Vortex Ordering and Dynamics on Santa Fe Artificial Ice Pinning Arrays

TL;DR

This study uses numerical simulations to explore vortex behavior in Santa Fe artificial ice pinning arrays, revealing diverse vortex states, unique pinning effects, and flow dynamics influenced by array geometry.

Contribution

It introduces a detailed numerical analysis of vortex ordering and flow in Santa Fe ice arrays, highlighting differences from square arrays and the impact of frustration effects.

Findings

Variety of vortex states including ice rule obeying and labyrinthine patterns

Absence of sharp peaks in critical current due to frustration

Enhanced pinning compared to square arrays in certain fillings

Abstract

We numerically examine the ordering, pinning and flow of superconducting vortices interacting with a Santa Fe artificial ice pinning array.
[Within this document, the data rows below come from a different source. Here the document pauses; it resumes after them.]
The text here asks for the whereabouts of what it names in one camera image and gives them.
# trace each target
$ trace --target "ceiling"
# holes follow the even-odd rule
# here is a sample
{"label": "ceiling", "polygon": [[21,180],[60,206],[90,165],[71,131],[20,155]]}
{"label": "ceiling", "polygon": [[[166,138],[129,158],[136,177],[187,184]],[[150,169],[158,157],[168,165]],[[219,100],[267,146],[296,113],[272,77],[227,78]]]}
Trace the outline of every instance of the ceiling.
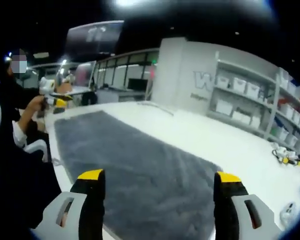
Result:
{"label": "ceiling", "polygon": [[[116,54],[158,48],[162,38],[183,36],[253,53],[287,69],[300,82],[297,1],[81,0],[65,4],[47,0],[18,8],[22,14],[9,21],[5,48],[7,52],[22,48],[30,56],[49,52],[49,58],[29,57],[32,65],[61,61],[69,28],[125,20]],[[74,61],[104,57],[92,55]]]}

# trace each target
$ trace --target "shelving unit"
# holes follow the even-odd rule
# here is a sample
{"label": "shelving unit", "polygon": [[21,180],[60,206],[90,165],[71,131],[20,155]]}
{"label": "shelving unit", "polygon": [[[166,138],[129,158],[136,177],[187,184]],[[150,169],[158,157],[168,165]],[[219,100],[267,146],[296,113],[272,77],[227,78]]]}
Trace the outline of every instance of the shelving unit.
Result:
{"label": "shelving unit", "polygon": [[300,99],[295,97],[293,94],[288,92],[286,89],[280,87],[281,79],[279,77],[279,73],[276,74],[275,78],[271,78],[269,76],[266,76],[259,72],[256,72],[253,69],[249,69],[244,66],[240,66],[235,63],[220,60],[220,59],[217,61],[217,72],[219,70],[229,71],[229,72],[235,73],[238,76],[242,76],[243,78],[246,78],[248,80],[253,80],[254,82],[258,82],[260,85],[264,86],[264,88],[266,89],[264,97],[269,96],[267,93],[269,93],[269,89],[272,88],[273,94],[272,94],[272,98],[271,98],[271,103],[262,101],[262,99],[252,98],[250,96],[247,96],[244,93],[238,92],[231,88],[220,87],[219,85],[214,85],[214,89],[213,89],[213,93],[215,91],[219,91],[219,92],[227,93],[230,95],[236,95],[241,98],[247,99],[247,100],[251,101],[252,103],[256,103],[256,104],[260,105],[260,107],[262,108],[262,112],[263,112],[263,115],[261,116],[261,118],[262,118],[261,123],[264,120],[266,112],[268,115],[267,121],[265,122],[266,126],[264,126],[264,124],[263,124],[262,129],[254,128],[254,127],[252,127],[248,124],[245,124],[241,121],[232,119],[231,116],[216,112],[212,109],[211,101],[210,101],[210,108],[206,113],[207,116],[210,118],[216,119],[218,121],[224,122],[226,124],[232,125],[236,128],[243,129],[249,133],[255,134],[266,140],[277,142],[279,145],[289,148],[292,151],[295,151],[298,155],[300,155],[300,151],[298,149],[296,149],[293,146],[288,145],[285,141],[282,141],[271,134],[272,127],[274,125],[274,122],[276,121],[275,119],[280,119],[280,118],[288,121],[293,126],[293,132],[297,130],[300,133],[300,127],[298,126],[298,124],[296,124],[292,119],[289,119],[288,117],[286,117],[285,114],[278,109],[278,101],[279,101],[280,95],[286,97],[294,105],[300,107]]}
We find that as a function of magnetic field and pinning density, a wide variety of vortex states occur, including ice rule obeying states and labyrinthine patterns. In contrast to square pinning arrays, we find no sharp peaks in the critical current due to the inherent frustration effect imposed by the Santa Fe ice geometry; however, there are some smoothed peaks when the number of vortices matches the number of pinning sites. For some fillings, the Santa Fe array exhibits stronger pinning than the square array due to the suppression of one-dimensional flow channels when the vortex motion in the Santa Fe lattice occurs through the formation of both longitudinal and transverse flow channels.